- _DIRECTIONS FOR THIS TASK_:
Within the lines below, find those that hold the string "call" and copy each one.

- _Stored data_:
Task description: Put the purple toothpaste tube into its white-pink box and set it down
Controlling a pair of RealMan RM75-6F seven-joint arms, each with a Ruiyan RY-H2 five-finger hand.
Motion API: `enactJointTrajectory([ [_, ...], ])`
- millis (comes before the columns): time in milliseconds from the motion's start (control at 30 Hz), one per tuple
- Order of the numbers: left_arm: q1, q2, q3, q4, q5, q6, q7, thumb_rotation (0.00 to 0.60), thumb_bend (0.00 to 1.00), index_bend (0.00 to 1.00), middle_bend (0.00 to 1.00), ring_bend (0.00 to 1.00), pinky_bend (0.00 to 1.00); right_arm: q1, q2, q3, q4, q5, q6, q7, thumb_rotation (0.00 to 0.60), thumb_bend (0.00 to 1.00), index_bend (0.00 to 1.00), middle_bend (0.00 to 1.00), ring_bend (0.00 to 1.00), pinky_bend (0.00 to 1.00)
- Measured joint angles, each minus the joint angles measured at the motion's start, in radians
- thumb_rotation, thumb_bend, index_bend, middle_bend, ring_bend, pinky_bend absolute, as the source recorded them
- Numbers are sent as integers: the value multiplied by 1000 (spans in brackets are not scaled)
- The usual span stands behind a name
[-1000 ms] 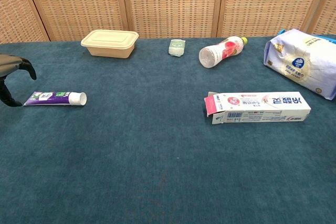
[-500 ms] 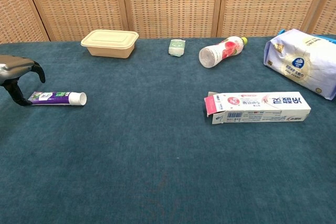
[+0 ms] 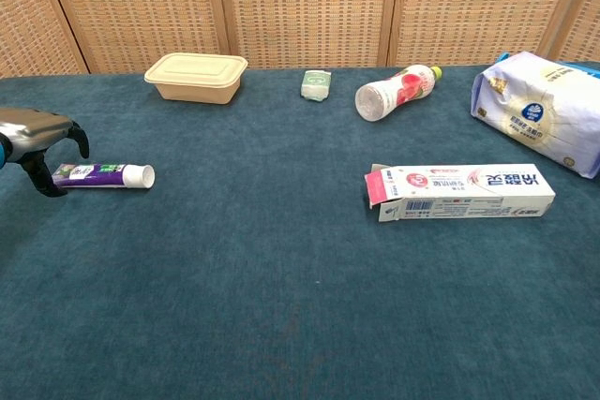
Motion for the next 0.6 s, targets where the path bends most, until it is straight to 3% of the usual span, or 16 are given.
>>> enactJointTrajectory([
  [300, -6, -27, 9, 15, 12, 3, -8, 600, 341, 430, 282, 24, 23, 0, 0, 1, 3, -4, 7, 6, 600, 45, 65, 0, 0, 0],
  [600, 3, -45, 16, 30, 72, 37, -45, 600, 410, 596, 428, 208, 210, -2, 2, -1, 1, -5, 10, 7, 600, 46, 69, 0, 0, 0],
])
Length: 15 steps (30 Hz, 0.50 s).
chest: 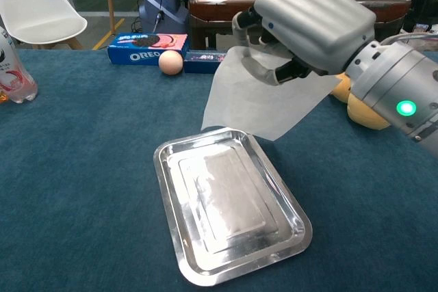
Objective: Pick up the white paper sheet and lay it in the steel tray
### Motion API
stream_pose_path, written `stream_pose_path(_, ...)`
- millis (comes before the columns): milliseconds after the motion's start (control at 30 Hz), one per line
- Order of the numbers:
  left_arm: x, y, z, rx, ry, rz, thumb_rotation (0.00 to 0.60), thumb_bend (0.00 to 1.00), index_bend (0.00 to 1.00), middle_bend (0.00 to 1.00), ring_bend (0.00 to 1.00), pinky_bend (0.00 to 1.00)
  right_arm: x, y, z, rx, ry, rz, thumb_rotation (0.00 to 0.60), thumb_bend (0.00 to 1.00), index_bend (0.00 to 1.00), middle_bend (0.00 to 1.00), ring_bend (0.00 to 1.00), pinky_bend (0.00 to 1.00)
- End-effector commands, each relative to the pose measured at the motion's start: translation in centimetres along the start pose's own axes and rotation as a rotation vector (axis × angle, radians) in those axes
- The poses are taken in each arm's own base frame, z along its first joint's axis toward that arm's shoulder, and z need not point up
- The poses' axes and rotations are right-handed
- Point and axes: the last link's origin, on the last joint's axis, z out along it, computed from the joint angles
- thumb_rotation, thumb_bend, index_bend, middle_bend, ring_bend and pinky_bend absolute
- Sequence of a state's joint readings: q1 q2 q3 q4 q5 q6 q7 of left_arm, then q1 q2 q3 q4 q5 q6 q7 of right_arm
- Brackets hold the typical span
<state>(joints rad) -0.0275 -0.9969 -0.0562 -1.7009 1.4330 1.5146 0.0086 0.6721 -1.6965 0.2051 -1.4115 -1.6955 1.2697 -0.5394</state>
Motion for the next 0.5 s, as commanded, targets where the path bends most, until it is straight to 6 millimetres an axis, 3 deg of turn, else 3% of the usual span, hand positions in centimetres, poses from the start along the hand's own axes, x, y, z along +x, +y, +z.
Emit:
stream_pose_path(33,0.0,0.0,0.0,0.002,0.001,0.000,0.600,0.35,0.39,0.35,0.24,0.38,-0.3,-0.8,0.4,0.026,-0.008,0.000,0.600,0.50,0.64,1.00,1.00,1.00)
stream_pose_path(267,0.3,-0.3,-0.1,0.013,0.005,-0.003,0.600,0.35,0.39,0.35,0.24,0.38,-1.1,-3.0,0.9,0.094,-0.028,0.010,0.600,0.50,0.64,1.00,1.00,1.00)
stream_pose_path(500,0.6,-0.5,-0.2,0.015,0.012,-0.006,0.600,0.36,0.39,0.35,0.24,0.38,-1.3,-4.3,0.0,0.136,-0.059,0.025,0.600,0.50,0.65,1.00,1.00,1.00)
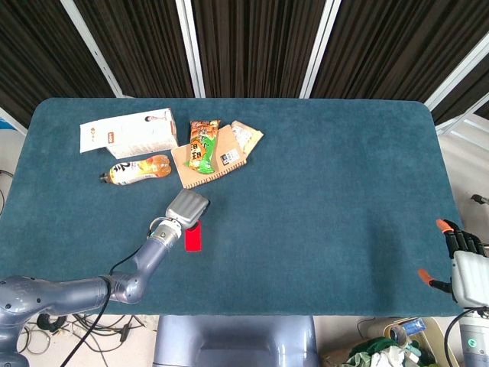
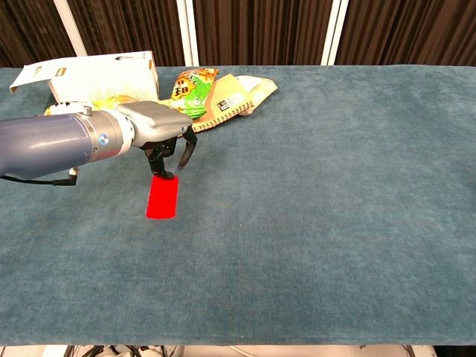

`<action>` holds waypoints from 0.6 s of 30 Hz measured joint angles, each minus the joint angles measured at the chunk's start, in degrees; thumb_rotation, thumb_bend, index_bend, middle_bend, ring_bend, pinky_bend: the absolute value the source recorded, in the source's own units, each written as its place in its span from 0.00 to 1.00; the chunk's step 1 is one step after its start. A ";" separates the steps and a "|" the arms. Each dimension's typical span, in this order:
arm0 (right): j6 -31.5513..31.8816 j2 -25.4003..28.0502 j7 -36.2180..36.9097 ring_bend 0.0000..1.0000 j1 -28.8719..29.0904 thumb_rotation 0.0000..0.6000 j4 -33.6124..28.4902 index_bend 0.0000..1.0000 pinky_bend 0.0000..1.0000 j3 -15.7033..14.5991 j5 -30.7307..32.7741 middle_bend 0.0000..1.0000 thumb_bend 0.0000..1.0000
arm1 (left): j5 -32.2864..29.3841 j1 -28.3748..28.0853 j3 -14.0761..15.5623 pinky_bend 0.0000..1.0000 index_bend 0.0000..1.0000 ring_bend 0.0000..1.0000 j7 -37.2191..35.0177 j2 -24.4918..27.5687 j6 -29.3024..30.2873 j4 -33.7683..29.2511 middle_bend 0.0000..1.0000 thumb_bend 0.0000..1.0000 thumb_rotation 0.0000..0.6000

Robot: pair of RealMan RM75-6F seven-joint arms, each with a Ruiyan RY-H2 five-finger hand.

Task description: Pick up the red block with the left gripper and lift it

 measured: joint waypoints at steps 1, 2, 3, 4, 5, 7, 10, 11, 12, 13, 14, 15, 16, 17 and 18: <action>-0.04 -0.06 -0.09 0.16 0.03 1.00 0.01 0.15 0.12 -0.06 -0.08 0.11 0.06 | -0.24 -0.05 0.13 0.86 0.49 0.92 0.31 0.03 0.02 0.03 0.98 0.28 1.00; -0.01 -0.07 -0.09 0.16 0.03 1.00 0.02 0.15 0.12 -0.08 -0.15 0.11 0.06 | -0.39 -0.06 0.19 0.86 0.49 0.92 0.38 0.04 0.06 0.05 0.98 0.28 1.00; 0.03 -0.05 -0.08 0.16 0.02 1.00 0.03 0.15 0.12 -0.10 -0.21 0.11 0.06 | -0.49 -0.02 0.23 0.86 0.48 0.93 0.39 0.05 0.14 0.08 0.98 0.28 1.00; 0.07 -0.03 -0.05 0.16 -0.01 1.00 0.05 0.15 0.12 -0.12 -0.25 0.11 0.06 | -0.56 0.04 0.23 0.86 0.48 0.93 0.35 0.07 0.22 0.11 0.98 0.28 1.00; 0.09 -0.02 0.01 0.16 -0.02 1.00 0.05 0.15 0.12 -0.12 -0.26 0.11 0.06 | -0.61 0.08 0.23 0.86 0.48 0.93 0.32 0.08 0.30 0.13 0.98 0.29 1.00; 0.18 0.01 0.10 0.16 -0.06 1.00 0.06 0.15 0.12 -0.15 -0.39 0.11 0.06 | -0.66 0.18 0.17 0.86 0.47 0.93 0.27 0.18 0.60 0.03 0.98 0.31 1.00; 0.13 -0.01 0.19 0.16 -0.06 1.00 0.03 0.15 0.12 -0.22 -0.46 0.11 0.06 | -0.36 0.36 0.00 0.86 0.46 0.93 -0.02 0.39 1.18 -0.51 0.98 0.34 1.00; 0.05 -0.01 0.19 0.16 -0.03 1.00 0.02 0.15 0.12 -0.23 -0.46 0.11 0.06 | -0.31 0.43 -0.05 0.86 0.45 0.93 -0.12 0.51 1.28 -0.72 0.98 0.34 1.00; -0.04 0.00 0.18 0.16 0.00 1.00 0.03 0.15 0.12 -0.25 -0.46 0.11 0.06 | -0.33 0.44 -0.05 0.86 0.45 0.93 -0.11 0.56 1.27 -0.78 0.98 0.35 1.00; -0.10 0.02 0.21 0.16 0.04 1.00 0.04 0.15 0.12 -0.24 -0.43 0.11 0.06 | -0.42 0.44 -0.03 0.86 0.45 0.93 -0.06 0.62 1.22 -0.86 0.98 0.37 1.00; -0.12 0.03 0.24 0.16 0.06 1.00 0.03 0.15 0.12 -0.20 -0.38 0.11 0.06 | -0.52 0.43 -0.03 0.86 0.45 0.93 -0.02 0.65 1.16 -0.90 0.98 0.37 1.00; -0.13 0.04 0.25 0.16 0.06 1.00 0.02 0.15 0.12 -0.18 -0.33 0.11 0.06 | -0.61 0.41 0.00 0.86 0.45 0.93 0.01 0.68 1.05 -0.94 0.98 0.37 1.00; -0.13 0.05 0.25 0.16 0.04 1.00 0.01 0.15 0.12 -0.16 -0.21 0.11 0.06 | -0.77 0.39 0.07 0.86 0.45 0.93 0.07 0.73 0.83 -1.01 0.98 0.37 1.00; -0.13 0.07 0.25 0.16 0.01 1.00 -0.02 0.15 0.12 -0.15 -0.13 0.11 0.06 | -0.90 0.35 0.13 0.86 0.45 0.93 0.14 0.78 0.63 -1.07 0.98 0.37 1.00; -0.11 0.08 0.29 0.16 -0.02 1.00 -0.09 0.15 0.12 -0.13 -0.06 0.11 0.06 | -1.01 0.32 0.20 0.86 0.45 0.93 0.19 0.83 0.44 -1.13 0.98 0.37 1.00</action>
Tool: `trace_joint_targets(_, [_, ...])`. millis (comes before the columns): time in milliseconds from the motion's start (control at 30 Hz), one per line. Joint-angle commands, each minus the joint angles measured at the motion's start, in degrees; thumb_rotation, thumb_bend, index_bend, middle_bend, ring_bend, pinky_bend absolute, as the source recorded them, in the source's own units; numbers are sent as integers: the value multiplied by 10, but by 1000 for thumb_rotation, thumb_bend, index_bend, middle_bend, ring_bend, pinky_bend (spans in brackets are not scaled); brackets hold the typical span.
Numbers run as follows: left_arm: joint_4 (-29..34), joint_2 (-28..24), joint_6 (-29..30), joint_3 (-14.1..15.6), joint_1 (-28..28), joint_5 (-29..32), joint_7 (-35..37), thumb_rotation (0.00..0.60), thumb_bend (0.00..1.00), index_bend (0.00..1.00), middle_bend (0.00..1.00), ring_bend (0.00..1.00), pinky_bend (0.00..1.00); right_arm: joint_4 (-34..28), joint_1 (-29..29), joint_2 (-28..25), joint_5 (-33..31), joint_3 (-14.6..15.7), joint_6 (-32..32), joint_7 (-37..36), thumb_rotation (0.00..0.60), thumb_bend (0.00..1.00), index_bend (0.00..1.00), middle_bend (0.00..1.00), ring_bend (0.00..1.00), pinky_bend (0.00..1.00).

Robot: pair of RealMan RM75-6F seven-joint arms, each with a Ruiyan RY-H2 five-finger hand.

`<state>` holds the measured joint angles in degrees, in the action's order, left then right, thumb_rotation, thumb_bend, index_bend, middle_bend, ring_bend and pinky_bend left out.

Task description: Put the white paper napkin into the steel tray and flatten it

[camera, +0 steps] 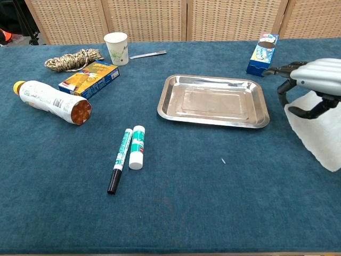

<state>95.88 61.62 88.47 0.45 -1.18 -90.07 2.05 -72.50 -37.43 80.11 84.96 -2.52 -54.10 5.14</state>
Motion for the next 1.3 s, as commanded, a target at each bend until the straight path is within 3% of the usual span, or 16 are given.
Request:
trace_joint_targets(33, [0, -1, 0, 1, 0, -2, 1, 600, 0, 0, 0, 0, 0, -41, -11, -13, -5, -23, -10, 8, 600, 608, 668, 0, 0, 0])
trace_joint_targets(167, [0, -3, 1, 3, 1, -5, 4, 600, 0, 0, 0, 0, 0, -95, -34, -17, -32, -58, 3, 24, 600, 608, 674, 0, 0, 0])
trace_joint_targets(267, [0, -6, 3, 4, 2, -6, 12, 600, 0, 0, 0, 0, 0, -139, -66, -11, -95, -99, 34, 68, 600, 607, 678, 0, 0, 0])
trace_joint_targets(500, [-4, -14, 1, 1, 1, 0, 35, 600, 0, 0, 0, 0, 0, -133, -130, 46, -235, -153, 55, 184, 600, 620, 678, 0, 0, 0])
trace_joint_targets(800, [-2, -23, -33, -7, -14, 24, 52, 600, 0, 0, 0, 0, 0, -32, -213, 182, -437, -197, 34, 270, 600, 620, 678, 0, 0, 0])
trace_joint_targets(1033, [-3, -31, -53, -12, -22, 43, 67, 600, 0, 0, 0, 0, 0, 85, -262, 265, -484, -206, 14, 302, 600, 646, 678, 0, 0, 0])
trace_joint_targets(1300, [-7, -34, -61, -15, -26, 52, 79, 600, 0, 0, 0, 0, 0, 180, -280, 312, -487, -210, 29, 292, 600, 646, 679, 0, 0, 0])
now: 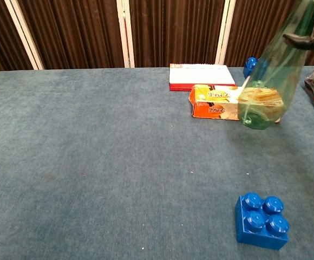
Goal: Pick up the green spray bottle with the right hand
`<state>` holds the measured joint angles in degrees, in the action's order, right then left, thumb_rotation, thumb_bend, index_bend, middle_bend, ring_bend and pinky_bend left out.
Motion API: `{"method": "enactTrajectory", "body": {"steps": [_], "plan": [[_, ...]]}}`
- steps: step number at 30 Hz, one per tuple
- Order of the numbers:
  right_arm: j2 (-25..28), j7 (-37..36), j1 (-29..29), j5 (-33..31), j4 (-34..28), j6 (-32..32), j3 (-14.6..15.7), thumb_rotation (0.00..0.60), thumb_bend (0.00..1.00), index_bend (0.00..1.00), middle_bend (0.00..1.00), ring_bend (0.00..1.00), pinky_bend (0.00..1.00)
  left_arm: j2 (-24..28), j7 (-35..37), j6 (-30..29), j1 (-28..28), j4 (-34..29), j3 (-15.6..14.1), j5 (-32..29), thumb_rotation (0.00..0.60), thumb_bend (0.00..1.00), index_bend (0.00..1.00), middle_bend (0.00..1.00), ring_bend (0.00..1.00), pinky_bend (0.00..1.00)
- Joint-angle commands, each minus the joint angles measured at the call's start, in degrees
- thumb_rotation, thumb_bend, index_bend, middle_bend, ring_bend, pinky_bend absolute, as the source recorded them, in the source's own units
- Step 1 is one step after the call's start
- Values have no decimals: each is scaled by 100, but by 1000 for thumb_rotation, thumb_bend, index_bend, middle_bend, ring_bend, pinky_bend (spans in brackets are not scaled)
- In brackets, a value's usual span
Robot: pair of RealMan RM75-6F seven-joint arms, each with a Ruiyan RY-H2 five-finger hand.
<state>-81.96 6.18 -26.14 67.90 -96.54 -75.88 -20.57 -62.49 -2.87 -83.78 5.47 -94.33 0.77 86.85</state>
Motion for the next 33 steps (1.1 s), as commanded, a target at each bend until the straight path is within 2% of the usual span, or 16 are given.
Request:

- _ANSWER FOR THIS EXERCISE_:
- Joint-angle commands, each minus the joint angles measured at the call's start, in degrees
- Step 1 is one step after the call's start

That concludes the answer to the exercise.